Q. I have seen and participated in a number of USTA adult tournaments in which two rounds are scheduled in a day (not due to weather issues), but while one player has to play only once, the other has to play a second time against a fresh opponent. In reviewing the results, I've noticed that, not surprisingly, the win-rate percentage for the player who has to play twice is extremely low. Should not one of the primary goals of any tournament be to create a fair environment for ALL the players to compete on equal terms? I don't believe time constraints are a reasonable answer, and it is not done just with seeded players. Do you agree that while this scheduling decision may be within the rules, it does not meet the basic standard (especially true on very hot days) of being fair to both competitors?
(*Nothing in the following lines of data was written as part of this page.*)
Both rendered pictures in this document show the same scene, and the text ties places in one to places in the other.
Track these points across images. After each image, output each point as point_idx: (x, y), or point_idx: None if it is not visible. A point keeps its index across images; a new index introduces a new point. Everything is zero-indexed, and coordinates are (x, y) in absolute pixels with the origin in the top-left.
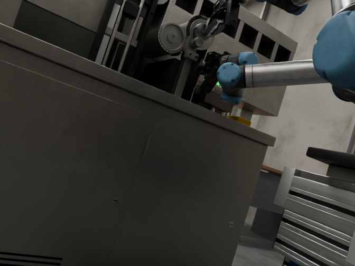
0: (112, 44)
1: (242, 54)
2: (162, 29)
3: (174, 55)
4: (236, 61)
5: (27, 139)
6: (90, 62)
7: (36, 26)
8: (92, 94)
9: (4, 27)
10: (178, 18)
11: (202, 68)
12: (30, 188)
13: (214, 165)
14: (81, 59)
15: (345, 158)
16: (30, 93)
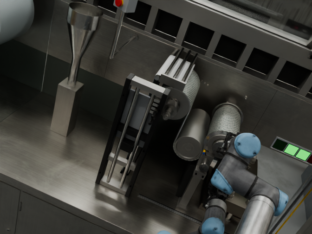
0: (113, 168)
1: (204, 224)
2: (176, 142)
3: None
4: (202, 224)
5: (47, 231)
6: (72, 206)
7: (107, 94)
8: (80, 218)
9: (22, 183)
10: (245, 86)
11: (207, 188)
12: None
13: None
14: (66, 204)
15: None
16: (45, 211)
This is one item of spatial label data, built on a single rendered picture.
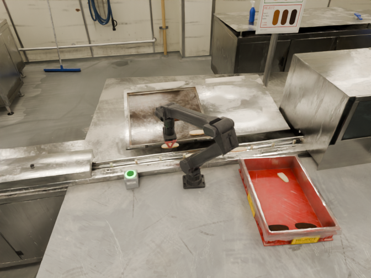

A. That is a tricky question. I believe that tournament directors seek the fairest standards for ALL players. At many clubs/facilities, courts may be at a premium. Regularly scheduled programs, or open time for members, may be prioritized ahead of the tournament matches.
Another variable is that in most sanctioned adult tourneys, there are rarely exactly 32- (or 16- or 64-, etc.) person draws. If there are, say, 25 entrants in a 32-draw, then seven players will get first-round byes. In the end, if a player gets a bye, he/she will play fewer matches than someone who does not. This is not unfair; it is just a matter of numbers. It may feel unfair to the player who has to play twice, but that is the nature of the beast. Sometimes getting a match in early will help a player become accustomed to the courts and surroundings, so it is not always a disadvantage.
One last note, you can express your concerns to the tournament director (TD), but you should also give the TD the benefit of doubt. Trust that he/she is trying to be fair to all players.